Sitting in the third row, aisle seat, of the rows upon rows of chairs lining The Cistern, I stared up at the stage, mouth agape. “Holy shit,” I said to my sister. “I know,” she cooed, holding her plastic wine cup against her lips. “So cool.”
Kate Davis is so cool. She’s clearly talented: In less than an hour and a half, I watched her play original songs on the upright bass, bass guitar, and piano, and then pause, smile, and erupt into crowd-pleasing covers.
Maybe it’s because she’s my age. Maybe it’s because she’s said that the inspiration for her songs comes not from some troubled past, but simply from a normal, young life lived as all normal young lives are lived: with tiny triumphs and tragedies. Davis doesn’t have to sing about dire situations to evoke emotion. She simply has to sing.
Accompanied by Alex Foote on guitar and Conor Rayne on the drums, Davis played as a jazz, blues, and rock musician time and time again. In a delicate plea, Davis asks a lover to “Be Honest.” In “Smoke,” when Davis sings “Smoke in your eyes love/ Smoke in your eyes love,” it’s sultry, slow, and heavy, and it left me trying to shake it for a few minutes after it had ended. I am not of the school that you have to relate to art to enjoy it, but God knows a 24-year-old girl singing about love speaks to me in perhaps the most direct way any art form currently could. Davis seduced me, coddled me, picked me up, and spit me out.

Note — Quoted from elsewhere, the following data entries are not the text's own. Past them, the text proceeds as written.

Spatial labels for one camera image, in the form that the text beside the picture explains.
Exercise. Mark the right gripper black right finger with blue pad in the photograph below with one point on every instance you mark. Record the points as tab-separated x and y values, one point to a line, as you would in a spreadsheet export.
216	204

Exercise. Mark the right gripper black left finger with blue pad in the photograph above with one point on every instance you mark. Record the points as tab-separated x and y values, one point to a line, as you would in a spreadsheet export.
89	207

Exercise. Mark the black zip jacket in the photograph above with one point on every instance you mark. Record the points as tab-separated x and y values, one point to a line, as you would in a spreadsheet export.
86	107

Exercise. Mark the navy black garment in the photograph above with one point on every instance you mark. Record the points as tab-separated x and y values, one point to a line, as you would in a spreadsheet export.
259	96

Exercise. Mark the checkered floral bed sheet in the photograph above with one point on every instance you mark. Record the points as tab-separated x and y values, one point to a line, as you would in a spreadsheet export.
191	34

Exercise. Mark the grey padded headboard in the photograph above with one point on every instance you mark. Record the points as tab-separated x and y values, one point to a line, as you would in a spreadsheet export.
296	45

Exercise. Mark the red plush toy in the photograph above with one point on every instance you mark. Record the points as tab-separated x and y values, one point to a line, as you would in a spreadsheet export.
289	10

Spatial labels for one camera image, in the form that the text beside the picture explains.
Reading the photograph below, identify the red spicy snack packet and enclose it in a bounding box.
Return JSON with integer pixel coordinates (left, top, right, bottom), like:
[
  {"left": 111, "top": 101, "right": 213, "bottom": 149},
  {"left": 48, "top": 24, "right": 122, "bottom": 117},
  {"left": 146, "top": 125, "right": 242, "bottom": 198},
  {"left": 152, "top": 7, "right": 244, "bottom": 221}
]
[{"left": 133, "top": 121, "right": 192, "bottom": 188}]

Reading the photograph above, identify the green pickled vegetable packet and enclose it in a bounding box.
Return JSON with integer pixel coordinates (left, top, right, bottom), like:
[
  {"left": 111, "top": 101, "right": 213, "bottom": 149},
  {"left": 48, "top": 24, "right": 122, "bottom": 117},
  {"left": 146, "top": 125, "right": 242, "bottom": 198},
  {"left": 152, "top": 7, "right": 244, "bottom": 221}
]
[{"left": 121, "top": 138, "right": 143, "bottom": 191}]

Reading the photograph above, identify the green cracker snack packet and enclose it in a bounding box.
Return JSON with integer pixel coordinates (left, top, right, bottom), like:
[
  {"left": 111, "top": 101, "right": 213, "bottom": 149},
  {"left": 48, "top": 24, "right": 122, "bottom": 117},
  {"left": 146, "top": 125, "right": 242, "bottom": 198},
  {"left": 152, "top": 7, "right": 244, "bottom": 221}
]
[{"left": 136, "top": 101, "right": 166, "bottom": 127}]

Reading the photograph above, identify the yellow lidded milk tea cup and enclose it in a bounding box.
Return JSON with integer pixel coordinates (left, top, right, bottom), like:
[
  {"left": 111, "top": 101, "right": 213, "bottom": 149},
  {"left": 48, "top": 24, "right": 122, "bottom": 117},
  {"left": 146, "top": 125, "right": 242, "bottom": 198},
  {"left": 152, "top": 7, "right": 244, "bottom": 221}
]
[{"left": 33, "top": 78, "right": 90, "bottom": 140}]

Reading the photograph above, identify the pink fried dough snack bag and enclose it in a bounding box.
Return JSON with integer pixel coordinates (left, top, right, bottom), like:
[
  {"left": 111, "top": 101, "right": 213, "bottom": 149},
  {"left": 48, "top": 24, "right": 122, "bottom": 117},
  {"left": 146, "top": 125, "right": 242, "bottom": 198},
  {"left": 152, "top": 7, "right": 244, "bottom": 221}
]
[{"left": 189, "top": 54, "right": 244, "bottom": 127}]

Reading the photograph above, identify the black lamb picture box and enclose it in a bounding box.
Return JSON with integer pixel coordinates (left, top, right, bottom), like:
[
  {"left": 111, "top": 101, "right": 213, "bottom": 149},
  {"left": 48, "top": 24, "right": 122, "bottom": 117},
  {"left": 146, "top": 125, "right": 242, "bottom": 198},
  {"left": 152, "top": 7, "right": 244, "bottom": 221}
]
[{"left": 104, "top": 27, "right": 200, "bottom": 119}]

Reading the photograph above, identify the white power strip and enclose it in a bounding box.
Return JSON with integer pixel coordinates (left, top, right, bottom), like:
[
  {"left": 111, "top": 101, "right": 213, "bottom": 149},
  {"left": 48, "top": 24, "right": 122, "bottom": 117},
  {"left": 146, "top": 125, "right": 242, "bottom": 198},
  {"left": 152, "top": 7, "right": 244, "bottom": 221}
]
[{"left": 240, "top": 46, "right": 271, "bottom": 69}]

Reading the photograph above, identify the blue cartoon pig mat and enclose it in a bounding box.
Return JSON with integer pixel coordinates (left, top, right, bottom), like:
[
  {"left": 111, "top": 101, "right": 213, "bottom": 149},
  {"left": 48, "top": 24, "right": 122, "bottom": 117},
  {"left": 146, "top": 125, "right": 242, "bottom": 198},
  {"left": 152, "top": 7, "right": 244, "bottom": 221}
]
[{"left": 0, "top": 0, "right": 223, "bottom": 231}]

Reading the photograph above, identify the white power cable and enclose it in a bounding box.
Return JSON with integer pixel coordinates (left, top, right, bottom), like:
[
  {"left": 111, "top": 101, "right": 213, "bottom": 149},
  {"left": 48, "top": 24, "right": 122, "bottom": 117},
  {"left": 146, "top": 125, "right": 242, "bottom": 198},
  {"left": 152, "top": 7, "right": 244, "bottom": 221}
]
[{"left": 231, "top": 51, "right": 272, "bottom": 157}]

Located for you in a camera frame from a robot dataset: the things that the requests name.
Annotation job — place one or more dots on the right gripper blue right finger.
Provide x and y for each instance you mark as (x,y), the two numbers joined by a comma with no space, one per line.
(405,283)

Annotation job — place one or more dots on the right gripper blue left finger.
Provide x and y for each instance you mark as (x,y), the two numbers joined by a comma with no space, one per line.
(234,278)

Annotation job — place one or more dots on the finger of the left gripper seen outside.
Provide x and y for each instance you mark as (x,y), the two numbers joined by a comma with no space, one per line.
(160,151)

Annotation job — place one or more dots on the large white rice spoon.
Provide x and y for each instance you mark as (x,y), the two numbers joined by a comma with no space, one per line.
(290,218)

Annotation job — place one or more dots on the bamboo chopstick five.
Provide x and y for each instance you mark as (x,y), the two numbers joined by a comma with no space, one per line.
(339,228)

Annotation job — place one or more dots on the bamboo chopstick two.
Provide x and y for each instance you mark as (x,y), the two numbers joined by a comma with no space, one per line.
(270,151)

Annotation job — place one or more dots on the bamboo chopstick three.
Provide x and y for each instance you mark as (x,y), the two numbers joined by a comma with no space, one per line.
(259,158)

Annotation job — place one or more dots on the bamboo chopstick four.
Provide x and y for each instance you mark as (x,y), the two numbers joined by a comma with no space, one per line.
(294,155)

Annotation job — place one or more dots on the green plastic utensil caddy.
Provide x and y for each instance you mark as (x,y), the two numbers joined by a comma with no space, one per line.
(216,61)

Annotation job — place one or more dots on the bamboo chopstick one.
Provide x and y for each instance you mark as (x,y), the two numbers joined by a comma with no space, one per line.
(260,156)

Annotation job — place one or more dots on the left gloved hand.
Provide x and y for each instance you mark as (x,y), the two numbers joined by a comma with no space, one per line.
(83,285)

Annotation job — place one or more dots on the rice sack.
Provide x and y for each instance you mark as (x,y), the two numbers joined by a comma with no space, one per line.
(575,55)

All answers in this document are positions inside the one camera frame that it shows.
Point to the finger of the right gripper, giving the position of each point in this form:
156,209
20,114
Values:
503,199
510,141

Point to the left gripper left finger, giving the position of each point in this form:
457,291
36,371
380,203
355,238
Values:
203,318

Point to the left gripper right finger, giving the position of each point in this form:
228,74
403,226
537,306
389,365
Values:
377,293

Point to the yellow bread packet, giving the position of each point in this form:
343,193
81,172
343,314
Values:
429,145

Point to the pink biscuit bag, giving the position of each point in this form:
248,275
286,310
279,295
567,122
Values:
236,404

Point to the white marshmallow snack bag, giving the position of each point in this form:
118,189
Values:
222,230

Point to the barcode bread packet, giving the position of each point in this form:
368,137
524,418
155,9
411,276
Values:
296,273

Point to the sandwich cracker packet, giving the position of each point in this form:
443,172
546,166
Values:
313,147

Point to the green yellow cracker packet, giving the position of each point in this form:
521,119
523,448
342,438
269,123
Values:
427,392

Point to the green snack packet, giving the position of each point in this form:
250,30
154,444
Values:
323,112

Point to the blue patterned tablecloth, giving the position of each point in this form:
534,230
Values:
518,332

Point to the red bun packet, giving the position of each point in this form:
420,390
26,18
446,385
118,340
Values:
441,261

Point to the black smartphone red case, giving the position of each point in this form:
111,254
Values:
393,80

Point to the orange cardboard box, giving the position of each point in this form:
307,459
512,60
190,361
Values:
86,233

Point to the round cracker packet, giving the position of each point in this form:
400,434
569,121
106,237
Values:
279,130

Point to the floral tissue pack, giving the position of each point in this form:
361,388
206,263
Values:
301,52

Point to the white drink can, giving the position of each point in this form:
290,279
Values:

My favorite piece was “Phillip,” a song about a smart kid Davis met at a high school honors program one summer. A few years after losing touch she learned that he had passed away. The song starts with the words “super-human genius,” describing the man, propelling the listener into a song unlike any of Davis’ other pieces. Everything she touches drips with emotion, but this song was absolutely drenched. She has far too much voice control to scream, but she gets damn near to it in the chorus of “Phillip,” pushing herself to the limits of what she can physically handle. Davis doesn’t pretend to know that she knew Phillip anymore than she did, but still, she mourns him.
Davis is a perfectionist. This is true of most musicians — it is necessary for their craft. So when Davis stuttered on one of her piano pieces she froze, looked to the audience, and asked if she could try again. We all cheered and clapped. I hadn’t noticed any misstep and I’m sure the average listener hadn’t either. But Davis wanted us to hear the song as she needed it to be played. So she tried again. “This is why I went to school for the bass,” she laughed. And we are reminded — Davis is just a kid. She’s self-conscious enough to point out her mistakes, palming her forehead in mild dismay. She says things like “Oh, I’m talking too much,” and points out the worn-away spots of her tights where Off bug spray “sucked the fibers out or something.” Her voice, though, has the soul of a woman twice her age.
We are reminded again of Davis’ youth when she begins to play covers. Quite simply, she doesn’t have any more original songs to play. Also, I think she wants to please the audience, giving them something familiar in case they didn’t like the words she wrote herself. I didn’t need the cover songs; I loved Davis’ original music. But ending with the Violent Femmes’ “Blister in the Sun,” seemed a fitting way for Davis to let loose. She encouraged the audience to clap along, and while some attempted to, I’ll be the first to admit that clapping to “Blister in the Sun” is maybe one of the harder things I’ve ever done (please see: kicked off stage for improper beat-keeping, Key West 2013), so I just rapidly nodded my head.
Kate Davis is not the voice of our generation; she is not the voice of a generation in which she wasn’t born, or of a generation that has yet to arrive. She is an amalgamation of a rich, textured voice, a stunning musical talent, and a light-hearted earnestness that one can only hope never fades. Kate Davis is her own voice. And I cannot wait to see where she grows from here.